Exercise requirements
All of the data below should come back exactly as written, minus its images.

Source material
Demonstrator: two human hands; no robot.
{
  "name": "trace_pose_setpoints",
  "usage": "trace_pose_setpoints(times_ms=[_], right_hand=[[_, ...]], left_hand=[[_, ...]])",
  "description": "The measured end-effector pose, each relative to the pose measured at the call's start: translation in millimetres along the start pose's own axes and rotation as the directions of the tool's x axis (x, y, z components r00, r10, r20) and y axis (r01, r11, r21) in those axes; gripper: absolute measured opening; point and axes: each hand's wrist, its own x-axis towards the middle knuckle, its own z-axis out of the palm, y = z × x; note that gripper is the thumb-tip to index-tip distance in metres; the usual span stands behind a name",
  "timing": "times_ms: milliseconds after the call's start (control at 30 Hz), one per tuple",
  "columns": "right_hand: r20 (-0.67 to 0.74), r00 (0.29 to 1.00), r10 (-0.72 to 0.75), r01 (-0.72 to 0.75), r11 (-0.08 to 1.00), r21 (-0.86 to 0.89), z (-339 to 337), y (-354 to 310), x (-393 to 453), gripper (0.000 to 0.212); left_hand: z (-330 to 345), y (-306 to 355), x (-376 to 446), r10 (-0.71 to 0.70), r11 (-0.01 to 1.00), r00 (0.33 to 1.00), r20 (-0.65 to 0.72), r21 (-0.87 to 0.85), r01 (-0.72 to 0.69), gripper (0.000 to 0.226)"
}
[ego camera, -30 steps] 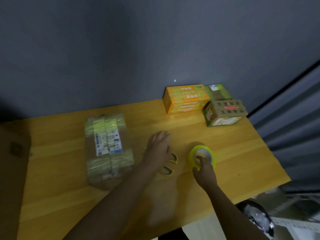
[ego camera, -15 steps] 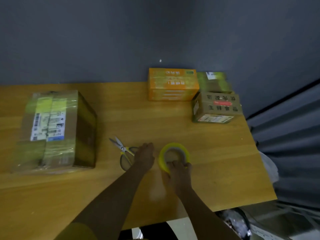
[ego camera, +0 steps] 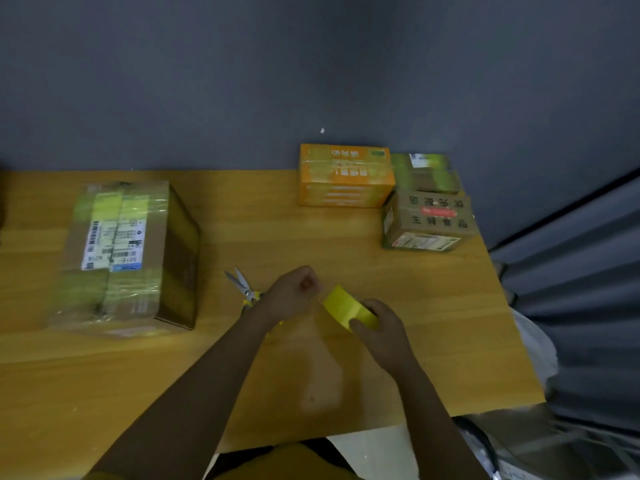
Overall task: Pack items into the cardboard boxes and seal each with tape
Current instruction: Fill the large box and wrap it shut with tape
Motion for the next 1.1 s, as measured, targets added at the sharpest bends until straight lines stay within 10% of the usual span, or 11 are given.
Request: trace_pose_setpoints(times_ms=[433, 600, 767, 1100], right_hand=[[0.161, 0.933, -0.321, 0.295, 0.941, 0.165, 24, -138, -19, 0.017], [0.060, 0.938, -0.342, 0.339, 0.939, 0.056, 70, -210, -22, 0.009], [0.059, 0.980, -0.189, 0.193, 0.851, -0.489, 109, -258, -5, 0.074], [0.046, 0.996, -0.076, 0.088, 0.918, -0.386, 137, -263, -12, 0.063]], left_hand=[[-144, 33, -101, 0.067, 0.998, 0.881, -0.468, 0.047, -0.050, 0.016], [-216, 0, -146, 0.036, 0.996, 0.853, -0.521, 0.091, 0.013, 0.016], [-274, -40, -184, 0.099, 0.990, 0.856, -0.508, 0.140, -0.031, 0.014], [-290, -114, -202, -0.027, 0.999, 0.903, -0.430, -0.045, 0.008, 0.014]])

Response
Demonstrator: two human hands; no robot.
{
  "name": "trace_pose_setpoints",
  "usage": "trace_pose_setpoints(times_ms=[_], right_hand=[[_, ...]], left_hand=[[_, ...]])",
  "description": "The measured end-effector pose, each relative to the pose measured at the call's start: translation in millimetres along the start pose's own axes and rotation as the directions of the tool's x axis (x, y, z components r00, r10, r20) and y axis (r01, r11, r21) in those axes; gripper: absolute measured opening; point and axes: each hand's wrist, its own x-axis towards the middle knuckle, its own z-axis out of the palm, y = z × x; note that gripper is the thumb-tip to index-tip distance in metres; the usual span stands behind a name",
  "timing": "times_ms: milliseconds after the call's start (control at 30 Hz), one per tuple",
  "columns": "right_hand: r20 (-0.67 to 0.74), r00 (0.29 to 1.00), r10 (-0.72 to 0.75), r01 (-0.72 to 0.75), r11 (-0.08 to 1.00), r21 (-0.86 to 0.89), z (-339 to 337), y (-354 to 310), x (-393 to 453), gripper (0.000 to 0.212); left_hand: z (-330 to 345), y (-306 to 355), x (-376 to 446), r10 (-0.71 to 0.70), r11 (-0.01 to 1.00), r00 (0.33 to 1.00), r20 (-0.65 to 0.72), r21 (-0.87 to 0.85), r01 (-0.72 to 0.69), gripper (0.000 to 0.226)"
}
[ego camera, -30 steps] 
[ego camera, -15 steps] 
[ego camera, +0 steps] 
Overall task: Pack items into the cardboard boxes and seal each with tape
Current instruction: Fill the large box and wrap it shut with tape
Motion for the next 1.1 s, as measured, targets added at the sharpest bends until straight lines stay within 10% of the usual span, or 11 are given.
Request: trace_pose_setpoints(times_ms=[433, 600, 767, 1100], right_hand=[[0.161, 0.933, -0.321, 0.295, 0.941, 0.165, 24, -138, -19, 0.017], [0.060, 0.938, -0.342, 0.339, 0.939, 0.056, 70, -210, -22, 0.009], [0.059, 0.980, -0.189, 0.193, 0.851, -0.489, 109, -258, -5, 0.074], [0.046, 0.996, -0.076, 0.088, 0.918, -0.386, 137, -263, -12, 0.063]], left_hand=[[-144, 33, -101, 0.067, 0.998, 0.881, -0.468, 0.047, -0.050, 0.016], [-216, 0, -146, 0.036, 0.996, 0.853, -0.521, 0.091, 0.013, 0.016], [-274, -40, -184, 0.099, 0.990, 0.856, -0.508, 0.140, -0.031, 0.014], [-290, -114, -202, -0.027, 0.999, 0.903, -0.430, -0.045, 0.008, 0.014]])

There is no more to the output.